I wrote recently of my time in Croke Park, continuing the theme, this time when Croke Park was opened to ‘Foreign Games’.
With Lansdowne Road being redeveloped there had been talk that International Rugby and Soccer games would have to move abroad for the duration of the redevelopment. In 2005, with this backdrop, the infamous ‘Rule 42’ (which banned Foreign games in GAA grounds) was voted at the GAA Congress to be temporarily relaxed whilst Lansdowne Road was being redeveloped. Of course the GAA really had no choice and made a good few bob from renting out the stadium.
On the 11th of February 2007 , Ireland played France, the first rugby match there. In the weeks before, there was a certain delight, as not being a regular rugby attender I was going to the game. The world and its wife wanted to be there and of course even more so for the England game a few weeks later.
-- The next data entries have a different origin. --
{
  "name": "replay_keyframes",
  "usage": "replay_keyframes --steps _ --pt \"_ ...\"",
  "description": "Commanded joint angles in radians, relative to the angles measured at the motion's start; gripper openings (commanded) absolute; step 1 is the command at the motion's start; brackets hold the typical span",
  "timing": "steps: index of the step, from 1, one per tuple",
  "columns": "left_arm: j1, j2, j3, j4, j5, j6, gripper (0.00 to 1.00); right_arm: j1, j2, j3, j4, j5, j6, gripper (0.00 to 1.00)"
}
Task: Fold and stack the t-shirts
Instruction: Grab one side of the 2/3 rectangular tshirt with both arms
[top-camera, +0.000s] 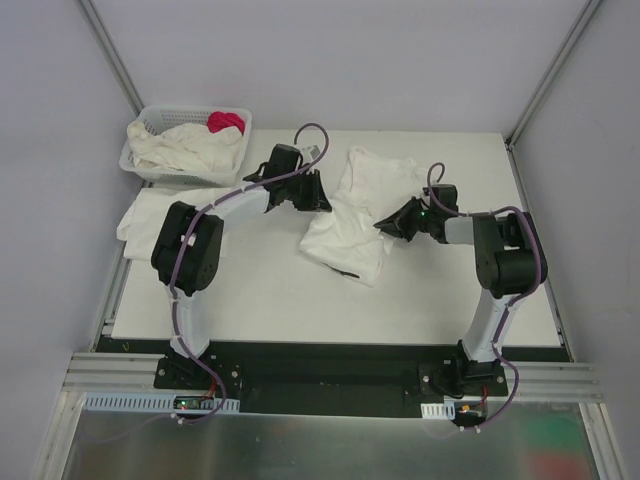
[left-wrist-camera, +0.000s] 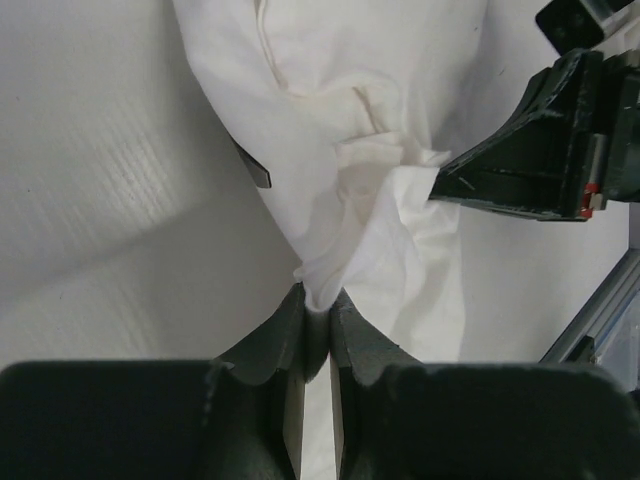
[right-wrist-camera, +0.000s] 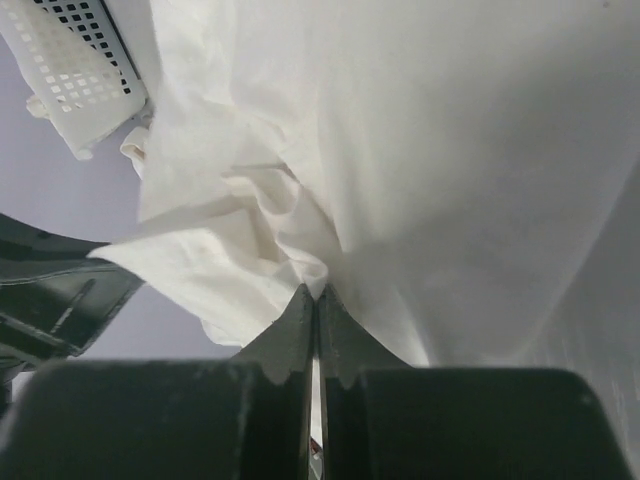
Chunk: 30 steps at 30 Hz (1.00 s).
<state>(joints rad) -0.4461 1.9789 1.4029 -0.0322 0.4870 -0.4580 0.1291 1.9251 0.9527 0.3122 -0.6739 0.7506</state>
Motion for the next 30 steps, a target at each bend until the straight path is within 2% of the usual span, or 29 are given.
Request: replay_keyframes --steps 1,15,22,30 --pt "-0.009 -0.054 0.060 -0.034 0.004 0.032 0.09 0.014 -0.080 -0.041 0.050 -0.003 0.015 0.01" --pt "-0.009 0.024 0.136 -0.041 0.070 0.021 0.10 -0.003 -0.244 -0.144 0.047 0.037 0.029 0.01" --pt "-0.009 0.038 0.157 -0.040 0.079 0.027 0.10 -0.003 -0.325 -0.155 -0.019 0.068 -0.003 0.01" --pt "-0.009 0.095 0.252 -0.041 0.111 0.033 0.12 -0.002 -0.383 -0.184 -0.056 0.089 -0.022 0.01"
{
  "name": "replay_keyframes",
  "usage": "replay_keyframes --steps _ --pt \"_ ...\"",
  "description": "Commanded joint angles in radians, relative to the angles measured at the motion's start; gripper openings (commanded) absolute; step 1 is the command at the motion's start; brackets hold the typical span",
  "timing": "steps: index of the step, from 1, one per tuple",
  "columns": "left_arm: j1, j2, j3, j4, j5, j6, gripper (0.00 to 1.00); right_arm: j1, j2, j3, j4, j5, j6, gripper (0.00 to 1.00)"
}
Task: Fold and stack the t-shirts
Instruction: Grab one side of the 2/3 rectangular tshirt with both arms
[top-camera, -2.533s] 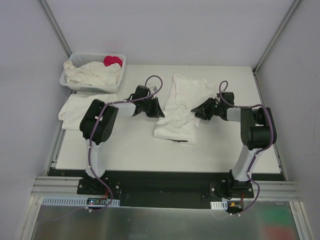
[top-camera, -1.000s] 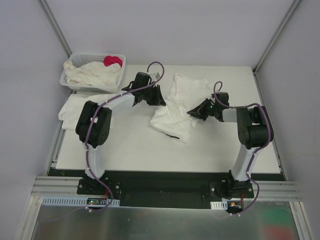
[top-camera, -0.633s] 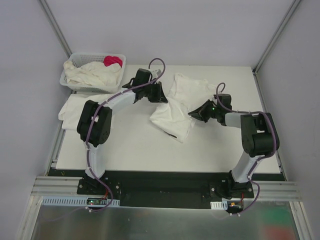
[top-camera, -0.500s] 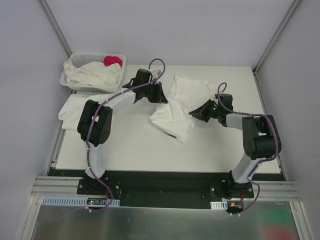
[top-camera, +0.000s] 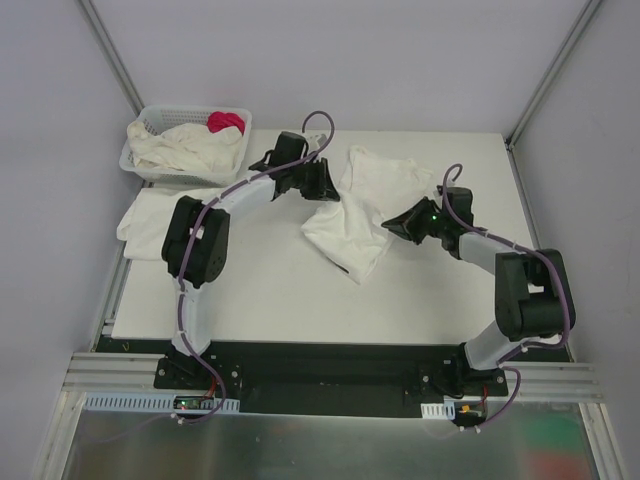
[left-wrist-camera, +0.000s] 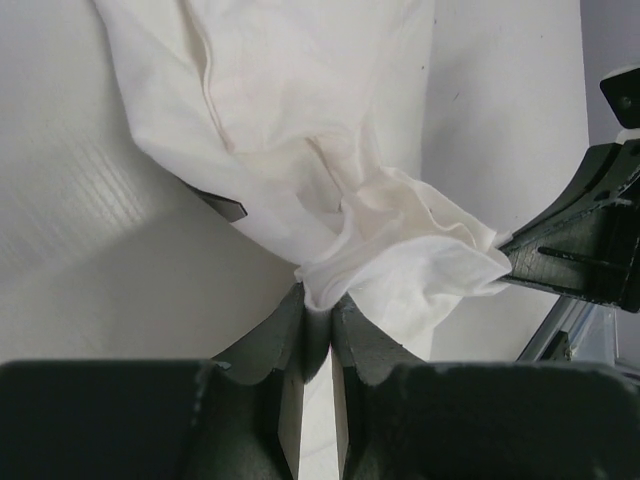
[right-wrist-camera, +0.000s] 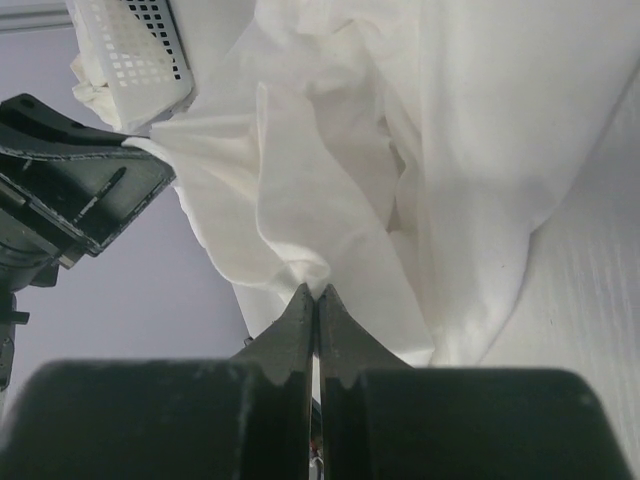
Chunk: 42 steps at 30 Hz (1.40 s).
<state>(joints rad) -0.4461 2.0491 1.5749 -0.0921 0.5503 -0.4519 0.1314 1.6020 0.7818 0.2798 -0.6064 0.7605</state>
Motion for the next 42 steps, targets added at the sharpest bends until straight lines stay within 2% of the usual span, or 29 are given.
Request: replay_keyframes --steps 1,11,28,42 --pt "-0.009 0.039 0.091 0.018 0.051 0.025 0.12 -0.006 -0.066 -0.015 -0.030 0.028 -0.033 0.01" --pt "-0.009 0.106 0.201 -0.006 0.094 0.032 0.14 -0.006 -0.117 -0.021 -0.074 0.062 -0.047 0.01" --pt "-0.009 0.009 0.100 -0.014 0.112 0.048 0.16 0.025 -0.109 -0.035 -0.054 0.091 -0.039 0.01" --pt "-0.009 0.221 0.292 -0.015 0.235 0.039 0.18 -0.042 -0.031 -0.041 -0.051 0.122 -0.044 0.01"
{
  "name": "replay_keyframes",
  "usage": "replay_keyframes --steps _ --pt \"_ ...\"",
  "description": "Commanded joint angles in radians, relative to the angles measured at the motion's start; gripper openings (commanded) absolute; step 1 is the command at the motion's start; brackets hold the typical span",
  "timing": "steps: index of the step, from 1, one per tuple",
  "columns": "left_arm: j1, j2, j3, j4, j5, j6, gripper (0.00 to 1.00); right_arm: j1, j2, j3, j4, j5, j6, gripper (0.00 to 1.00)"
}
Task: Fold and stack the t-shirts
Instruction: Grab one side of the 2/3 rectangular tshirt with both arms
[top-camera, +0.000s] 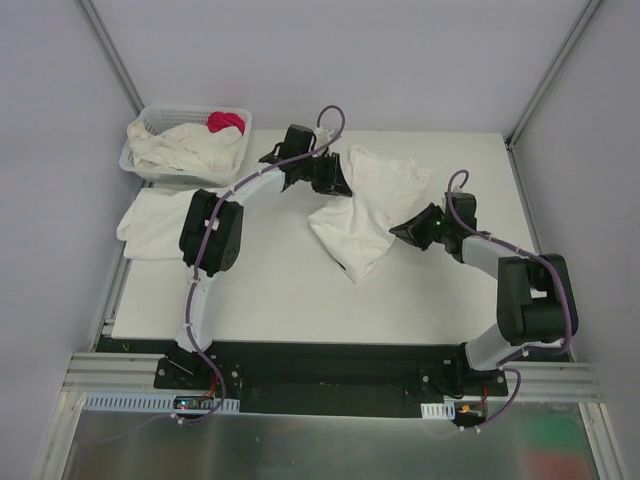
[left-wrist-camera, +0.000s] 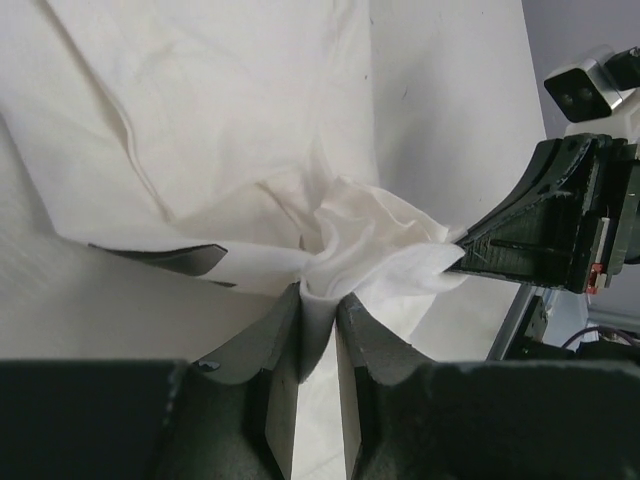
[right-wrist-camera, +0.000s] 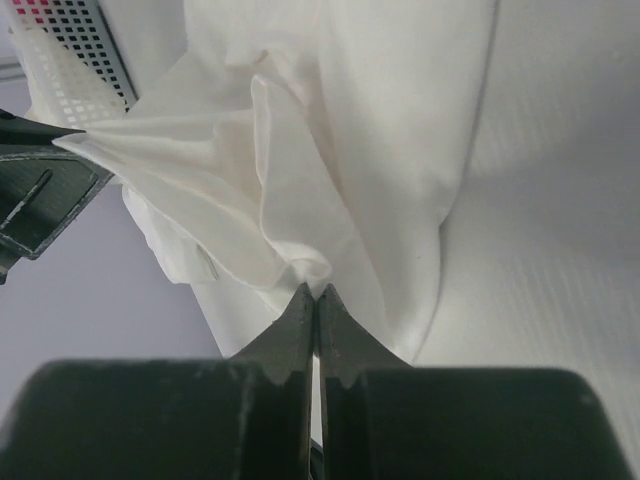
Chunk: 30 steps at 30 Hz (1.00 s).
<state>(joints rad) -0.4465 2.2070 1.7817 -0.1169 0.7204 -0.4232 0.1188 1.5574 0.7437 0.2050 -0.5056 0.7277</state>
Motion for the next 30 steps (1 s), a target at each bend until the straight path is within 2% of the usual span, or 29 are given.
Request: replay_keyframes --steps 1,10,19,20,21,24,27,30 --pt "-0.009 0.078 0.126 0.010 0.071 0.008 0.18 -0.033 0.019 -0.001 0.025 0.021 -0.011 0.01" --pt "-0.008 0.235 0.303 0.008 0.134 -0.031 0.22 -0.057 0.119 0.052 0.033 0.027 -0.001 0.01" --pt "-0.008 0.278 0.298 0.011 0.128 -0.032 0.21 -0.057 0.237 0.140 0.043 0.021 0.013 0.01" --pt "-0.008 0.278 0.297 0.013 0.125 -0.031 0.21 -0.059 0.243 0.146 0.043 0.019 0.013 0.03" --pt "-0.006 0.277 0.292 0.011 0.125 -0.031 0.21 -0.061 0.248 0.148 0.043 0.016 0.015 0.11" --pt "-0.004 0.267 0.280 0.011 0.122 -0.028 0.22 -0.070 0.242 0.143 0.037 0.016 0.013 0.23" --pt "-0.004 0.249 0.262 0.011 0.117 -0.019 0.22 -0.090 0.202 0.135 0.008 0.024 -0.002 0.29" --pt "-0.004 0.220 0.228 0.011 0.114 -0.008 0.23 -0.116 0.126 0.109 -0.021 0.038 -0.025 0.30"
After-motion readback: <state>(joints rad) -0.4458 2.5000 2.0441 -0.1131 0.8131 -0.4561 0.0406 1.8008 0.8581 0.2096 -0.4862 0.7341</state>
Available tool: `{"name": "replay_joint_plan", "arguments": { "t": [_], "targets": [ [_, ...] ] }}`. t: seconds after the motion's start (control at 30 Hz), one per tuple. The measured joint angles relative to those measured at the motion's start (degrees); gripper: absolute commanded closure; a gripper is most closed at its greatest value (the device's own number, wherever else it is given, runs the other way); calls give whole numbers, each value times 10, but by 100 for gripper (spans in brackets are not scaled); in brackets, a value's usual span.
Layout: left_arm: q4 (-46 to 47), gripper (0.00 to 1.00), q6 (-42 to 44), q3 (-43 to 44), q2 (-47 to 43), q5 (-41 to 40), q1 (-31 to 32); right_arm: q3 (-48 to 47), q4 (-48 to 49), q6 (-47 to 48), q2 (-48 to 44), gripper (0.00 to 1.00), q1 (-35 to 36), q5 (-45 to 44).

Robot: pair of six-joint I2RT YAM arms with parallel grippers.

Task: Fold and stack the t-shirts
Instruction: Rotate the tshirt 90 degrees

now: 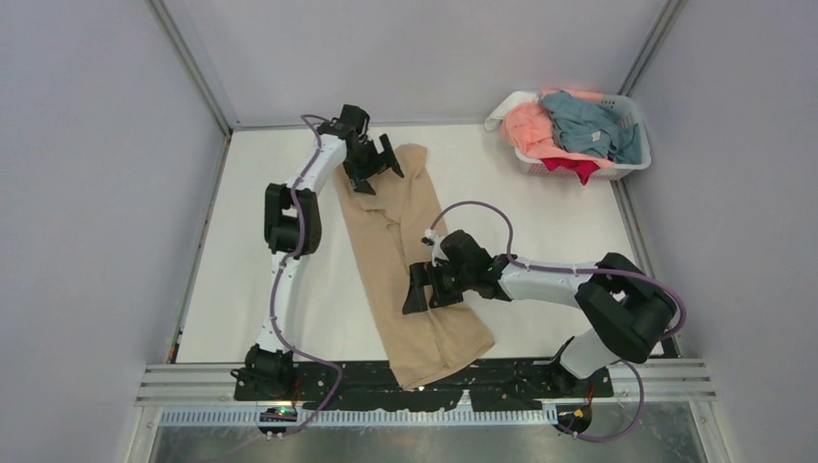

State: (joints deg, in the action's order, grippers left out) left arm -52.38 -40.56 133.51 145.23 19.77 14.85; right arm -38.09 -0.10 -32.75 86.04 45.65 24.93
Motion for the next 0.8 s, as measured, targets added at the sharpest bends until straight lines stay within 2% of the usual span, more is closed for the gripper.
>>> {"name": "replay_joint_plan", "arguments": {
  "t": [0.17, 0.3, 0.5, 0.63, 0.8],
  "targets": [
    [8, 0, -7, 10, 8, 9, -2, -34, 17, -42, 40, 5, 49, -12],
    [28, 0, -36, 25, 20, 14, -9, -40, 37, -110, 47, 5, 71, -40],
    [109, 0, -102, 50, 50, 46, -25, -33, 122, -215, 49, 5, 87, -107],
    [155, 0, -132, 64, 67, 60, -31, -45, 120, -231, 49, 5, 102, -155],
    [188, 0, -147, 70, 68, 50, -40, -65, 54, -200, 2, 5, 106, -236]
  ]
}}
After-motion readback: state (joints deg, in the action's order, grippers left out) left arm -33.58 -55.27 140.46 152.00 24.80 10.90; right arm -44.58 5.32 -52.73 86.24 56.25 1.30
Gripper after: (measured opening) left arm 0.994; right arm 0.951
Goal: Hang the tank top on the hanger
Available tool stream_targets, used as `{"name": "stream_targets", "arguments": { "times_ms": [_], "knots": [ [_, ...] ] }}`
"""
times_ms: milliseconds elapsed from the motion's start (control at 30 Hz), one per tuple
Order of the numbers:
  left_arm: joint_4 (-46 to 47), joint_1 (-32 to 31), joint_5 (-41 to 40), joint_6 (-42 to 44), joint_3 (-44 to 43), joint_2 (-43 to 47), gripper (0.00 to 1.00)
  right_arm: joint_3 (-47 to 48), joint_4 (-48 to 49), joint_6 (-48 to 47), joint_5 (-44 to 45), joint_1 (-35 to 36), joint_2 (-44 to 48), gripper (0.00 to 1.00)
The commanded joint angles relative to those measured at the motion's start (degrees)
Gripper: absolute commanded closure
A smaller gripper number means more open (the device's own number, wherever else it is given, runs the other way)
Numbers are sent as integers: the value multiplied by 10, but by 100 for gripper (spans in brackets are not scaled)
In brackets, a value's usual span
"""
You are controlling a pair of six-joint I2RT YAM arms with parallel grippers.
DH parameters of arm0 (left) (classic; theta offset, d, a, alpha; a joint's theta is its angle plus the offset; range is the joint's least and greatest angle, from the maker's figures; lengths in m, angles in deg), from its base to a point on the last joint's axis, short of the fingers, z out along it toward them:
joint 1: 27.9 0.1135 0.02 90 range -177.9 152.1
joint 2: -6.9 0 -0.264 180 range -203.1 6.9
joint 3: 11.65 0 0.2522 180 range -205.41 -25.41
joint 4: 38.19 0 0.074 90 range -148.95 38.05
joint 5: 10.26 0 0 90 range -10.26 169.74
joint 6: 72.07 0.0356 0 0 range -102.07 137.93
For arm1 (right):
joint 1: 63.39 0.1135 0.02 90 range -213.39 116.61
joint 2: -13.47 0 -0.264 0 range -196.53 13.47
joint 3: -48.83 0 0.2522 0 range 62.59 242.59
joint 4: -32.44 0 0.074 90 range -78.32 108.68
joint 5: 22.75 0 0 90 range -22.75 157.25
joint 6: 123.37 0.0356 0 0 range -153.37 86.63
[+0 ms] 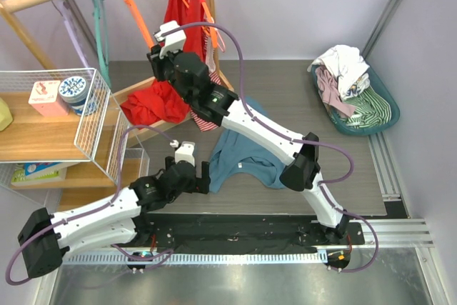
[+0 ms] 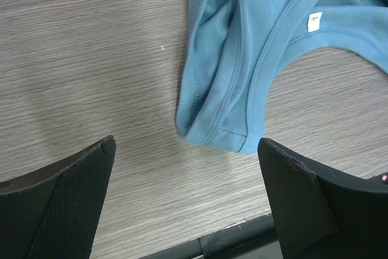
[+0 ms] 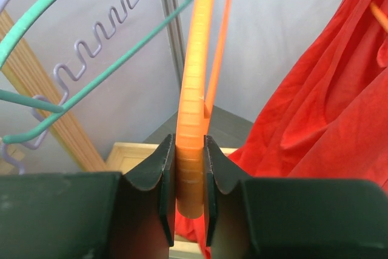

The morning of the game we went in, got the breakfast and were chatting when a number of the stewards lamented seeing the old Lansdowne Road ground go….. for a long while they had gone there on match days, flashed their yellow bibs and walked into matches free. Of course they never shared this trick with anyone until it was too late!
There was talk too of some Stewards quitting in protest at the foreign games being allowed in. There were some IRFU voluntary stewards present, who were more than impressed with the catering facilities for staff and the fact that you got a breakfast roll to start the day. Supposedly the IRFU weren’t known for their culinary delights.
Off then out into the stadium proper and the rugby pitch looked tiny in the big open space that is the Croke Park pitch…later on when the soccer came it looked even tinier.
Given the sensitivities involved we had to check our areas for suspicious packages, something we’d be well used to as for years any game a Northern team played in was almost always a security risk with some loyalist invariably ringing Croke Park with a threat. It was nothing though compared with the opening ceremony of The Special Olympics where The US secret service tried to stop us all from getting in, such was their concern for the welfare of some of the US dignitaries that were due to attend.Needless to say we got in and it was one of the more memorable events of my time in Croke Park.
The crowd started to come in….
There was a pride in showing off Croke Park to the world or at least the part of it that watches rugby. It was a pride that continued as we welcomed visitors from the various Six Nations teams. …Explaining Hurling and Gaelic Football, the history of the Stadium and the fact that it had a massive capacity and wonderful facilities. It wasn’t just visitors from abroad but there were many down from Ulster who would have thought they were more likely to walk on the moon than ever walk into Croke Park.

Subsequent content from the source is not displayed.